In this diversity case, Texas law, of course, applies to the Skotaks’ negligence and strict liability claims. For cases involving a drug manufacturer’s duty to warn, Texas courts apply the “learned intermediary” doctrine. See Alm v. Aluminum Co. of America, 717 S.W.2d 588, 591-92 (Tex.1986). Under that doctrine, that duty is satisfied by warning the physician of the dangers of the drug. Id. at 591. “[Ojnce the physician is warned, the choice of which drugs to use and the duty to explain the risks become that of the physician.” Stewart v.
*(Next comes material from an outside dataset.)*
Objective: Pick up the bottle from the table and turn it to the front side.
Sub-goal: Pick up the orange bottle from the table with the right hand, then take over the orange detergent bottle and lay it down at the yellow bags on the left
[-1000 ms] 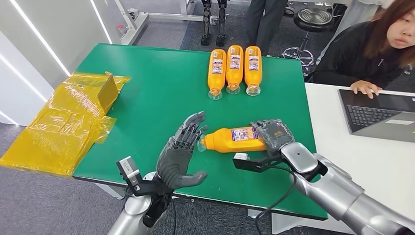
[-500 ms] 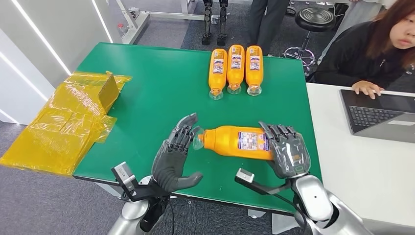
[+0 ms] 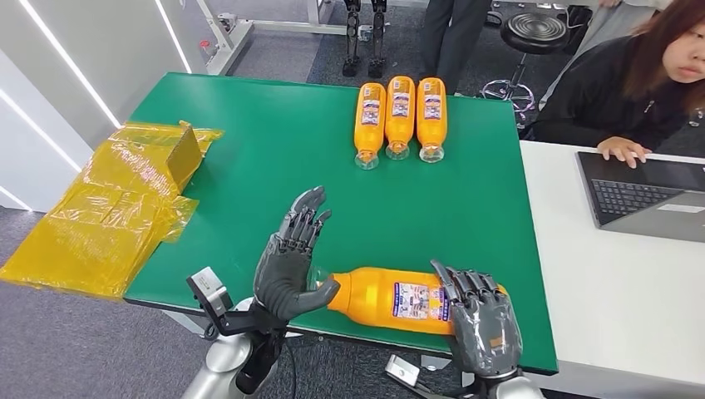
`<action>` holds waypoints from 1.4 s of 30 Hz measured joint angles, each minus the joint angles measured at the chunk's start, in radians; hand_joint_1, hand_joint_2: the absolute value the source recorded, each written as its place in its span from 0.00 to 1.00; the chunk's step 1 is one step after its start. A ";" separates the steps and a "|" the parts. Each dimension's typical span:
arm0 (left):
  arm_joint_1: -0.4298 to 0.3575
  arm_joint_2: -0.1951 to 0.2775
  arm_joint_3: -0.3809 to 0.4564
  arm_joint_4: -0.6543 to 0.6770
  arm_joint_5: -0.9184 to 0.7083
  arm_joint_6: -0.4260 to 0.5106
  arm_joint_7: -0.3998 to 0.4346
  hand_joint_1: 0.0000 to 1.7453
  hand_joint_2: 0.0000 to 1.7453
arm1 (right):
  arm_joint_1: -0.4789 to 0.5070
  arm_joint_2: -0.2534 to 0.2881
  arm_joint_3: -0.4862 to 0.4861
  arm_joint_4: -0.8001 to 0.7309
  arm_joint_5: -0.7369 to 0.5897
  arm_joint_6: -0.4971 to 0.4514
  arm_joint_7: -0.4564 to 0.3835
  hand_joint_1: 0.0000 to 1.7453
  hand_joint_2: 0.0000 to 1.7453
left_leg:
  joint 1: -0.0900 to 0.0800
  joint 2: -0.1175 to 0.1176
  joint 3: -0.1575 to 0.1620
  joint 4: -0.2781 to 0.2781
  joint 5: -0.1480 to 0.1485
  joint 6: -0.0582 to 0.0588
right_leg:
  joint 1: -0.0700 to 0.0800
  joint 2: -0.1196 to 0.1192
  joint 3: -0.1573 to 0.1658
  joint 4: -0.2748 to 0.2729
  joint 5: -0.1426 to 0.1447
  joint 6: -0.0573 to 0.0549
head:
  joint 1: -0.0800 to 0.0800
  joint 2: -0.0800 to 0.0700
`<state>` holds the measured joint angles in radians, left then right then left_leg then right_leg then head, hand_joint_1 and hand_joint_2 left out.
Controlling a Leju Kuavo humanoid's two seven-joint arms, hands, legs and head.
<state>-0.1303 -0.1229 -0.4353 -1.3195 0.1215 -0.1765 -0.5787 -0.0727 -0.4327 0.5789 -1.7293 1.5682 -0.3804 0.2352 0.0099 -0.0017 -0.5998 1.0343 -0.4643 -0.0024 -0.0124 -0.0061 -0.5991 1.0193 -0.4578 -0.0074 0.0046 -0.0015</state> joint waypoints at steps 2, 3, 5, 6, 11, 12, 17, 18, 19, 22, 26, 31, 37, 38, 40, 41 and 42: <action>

Janssen Pharmaceutica, Inc., 780 S.W.2d 910, 911 (Tex.Ct.App. — El Paso 1989, writ denied). Therefore, in order to prevail under Texas law on their negligence and strict liability claims, the Skotaks had the burden of proving, among other things, that the warning accompanying Thorotrast was (1) inadequate; and (2) a “producing cause” of Mr. Skotak’s death. Stewart, 780 S.W.2d at 911 (citing Technical Chemical Co. v. Jacobs, 480 S.W.2d 602 (Tex.1972)).5

A.

In order to satisfy its initial burden under Rule 56(c), TRI bore “the initial respon[913]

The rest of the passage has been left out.